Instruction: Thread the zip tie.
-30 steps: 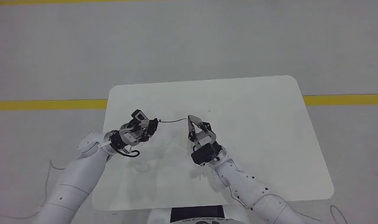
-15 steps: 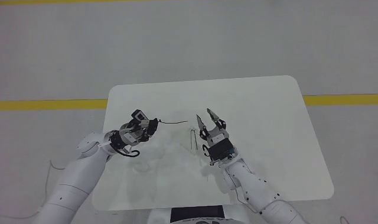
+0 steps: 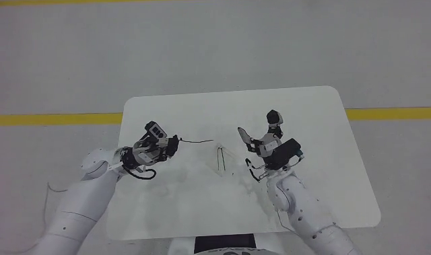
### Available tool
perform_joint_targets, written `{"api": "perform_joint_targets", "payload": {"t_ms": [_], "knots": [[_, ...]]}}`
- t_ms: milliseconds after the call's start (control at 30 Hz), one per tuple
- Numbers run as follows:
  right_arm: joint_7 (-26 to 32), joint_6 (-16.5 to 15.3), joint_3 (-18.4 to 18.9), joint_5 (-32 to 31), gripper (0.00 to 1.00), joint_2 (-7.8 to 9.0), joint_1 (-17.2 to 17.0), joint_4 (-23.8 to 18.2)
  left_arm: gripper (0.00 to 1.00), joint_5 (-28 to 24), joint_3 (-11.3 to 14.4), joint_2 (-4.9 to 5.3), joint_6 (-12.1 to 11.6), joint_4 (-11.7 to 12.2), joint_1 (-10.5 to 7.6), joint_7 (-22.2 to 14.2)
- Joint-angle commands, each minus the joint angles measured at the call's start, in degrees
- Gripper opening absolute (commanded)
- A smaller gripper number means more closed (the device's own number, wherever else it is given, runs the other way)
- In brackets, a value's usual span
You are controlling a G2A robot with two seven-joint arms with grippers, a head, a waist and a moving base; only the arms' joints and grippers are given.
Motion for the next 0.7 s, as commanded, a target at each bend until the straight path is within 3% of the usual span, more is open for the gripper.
{"api": "perform_joint_targets", "payload": {"t_ms": [0, 133, 333, 567, 667], "knots": [[2.2, -3.8, 2.1, 2.2, 1.00, 0.44, -1.1, -1.7, 0.00, 0.0, -0.6, 0.19, 0.2, -0.8, 0.60, -0.9], [5.8, -9.0, 4.3, 5.6, 1.00, 0.97, -2.8, -4.2, 0.00, 0.0, -0.9, 0.50, 0.9, -3.2, 1.52, -1.1], [5.8, -9.0, 4.3, 5.6, 1.00, 0.97, -2.8, -4.2, 0.00, -0.1, -0.9, 0.47, 0.9, -3.3, 1.50, -0.8], [5.8, -9.0, 4.3, 5.6, 1.00, 0.97, -2.8, -4.2, 0.00, -0.6, -2.5, 1.01, 0.6, -7.8, 2.46, -1.1], [5.8, -9.0, 4.3, 5.6, 1.00, 0.97, -2.8, -4.2, 0.00, -0.5, -2.6, 1.06, 0.6, -7.9, 2.55, -1.1]]}}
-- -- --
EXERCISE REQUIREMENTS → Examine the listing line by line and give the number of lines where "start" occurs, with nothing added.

TASK RESULT → 2